- Problem to solve
Look for the word "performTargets" in the material below. Copy each line that has it.

- Input data
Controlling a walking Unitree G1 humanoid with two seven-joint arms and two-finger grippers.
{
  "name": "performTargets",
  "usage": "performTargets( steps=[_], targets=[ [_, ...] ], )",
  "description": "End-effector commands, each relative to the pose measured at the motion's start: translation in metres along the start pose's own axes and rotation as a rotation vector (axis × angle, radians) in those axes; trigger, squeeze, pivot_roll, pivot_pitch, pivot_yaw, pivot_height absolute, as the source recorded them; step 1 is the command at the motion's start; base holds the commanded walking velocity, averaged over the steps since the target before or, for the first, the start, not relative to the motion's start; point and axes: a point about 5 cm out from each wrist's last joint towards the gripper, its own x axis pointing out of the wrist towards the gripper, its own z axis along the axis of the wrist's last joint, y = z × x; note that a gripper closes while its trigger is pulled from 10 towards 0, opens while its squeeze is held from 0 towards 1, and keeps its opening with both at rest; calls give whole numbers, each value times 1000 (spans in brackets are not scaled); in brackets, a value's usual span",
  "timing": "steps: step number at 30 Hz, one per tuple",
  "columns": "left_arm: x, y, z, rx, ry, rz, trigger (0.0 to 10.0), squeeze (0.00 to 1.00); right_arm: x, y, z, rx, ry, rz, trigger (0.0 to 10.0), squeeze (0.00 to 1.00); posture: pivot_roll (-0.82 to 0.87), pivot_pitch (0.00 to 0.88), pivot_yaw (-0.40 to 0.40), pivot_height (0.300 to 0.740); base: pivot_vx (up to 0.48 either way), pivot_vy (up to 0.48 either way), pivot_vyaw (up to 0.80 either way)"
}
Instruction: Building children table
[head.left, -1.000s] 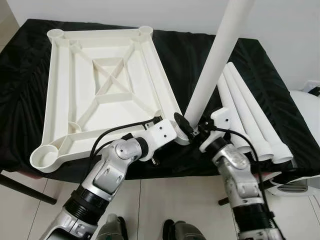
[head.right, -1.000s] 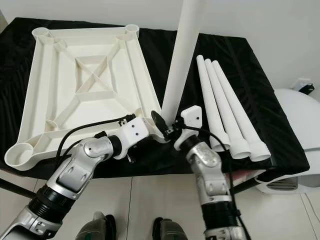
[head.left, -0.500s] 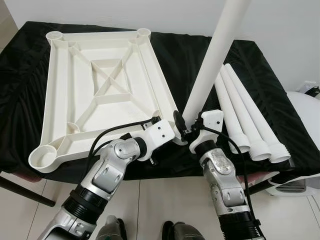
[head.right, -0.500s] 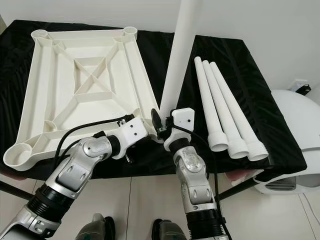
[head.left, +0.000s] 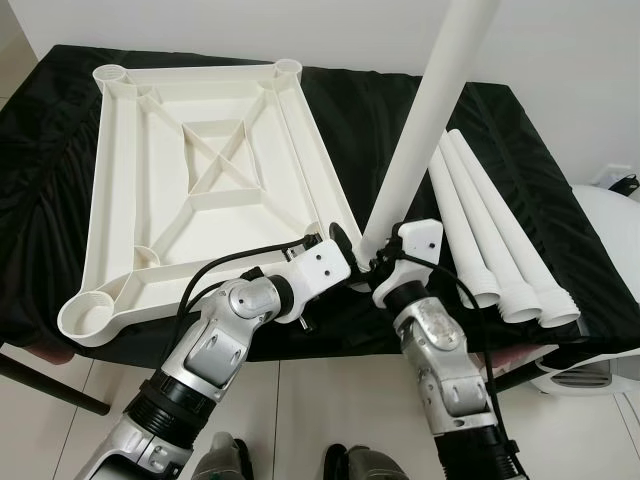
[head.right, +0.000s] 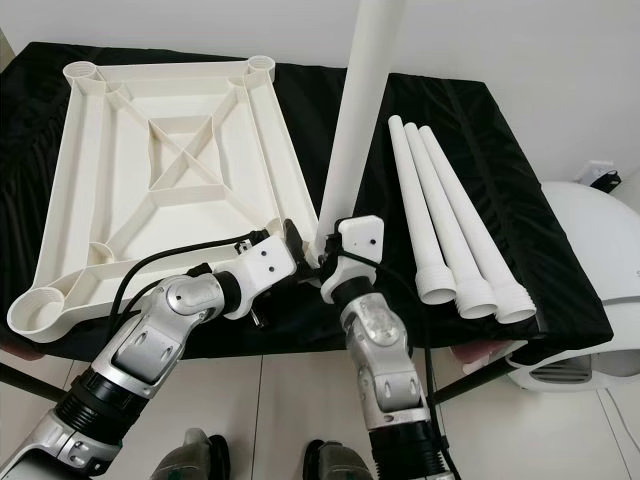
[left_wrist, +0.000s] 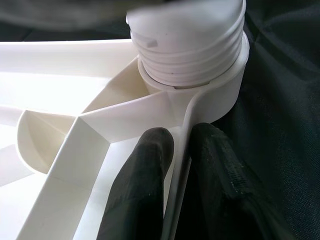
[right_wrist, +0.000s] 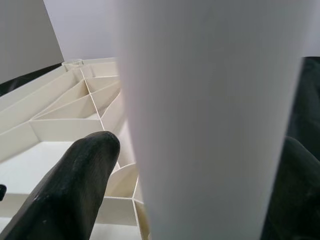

- Result below
  "name": "performTargets",
  "usage": "performTargets( steps=[_], targets=[ [_, ...] ], )",

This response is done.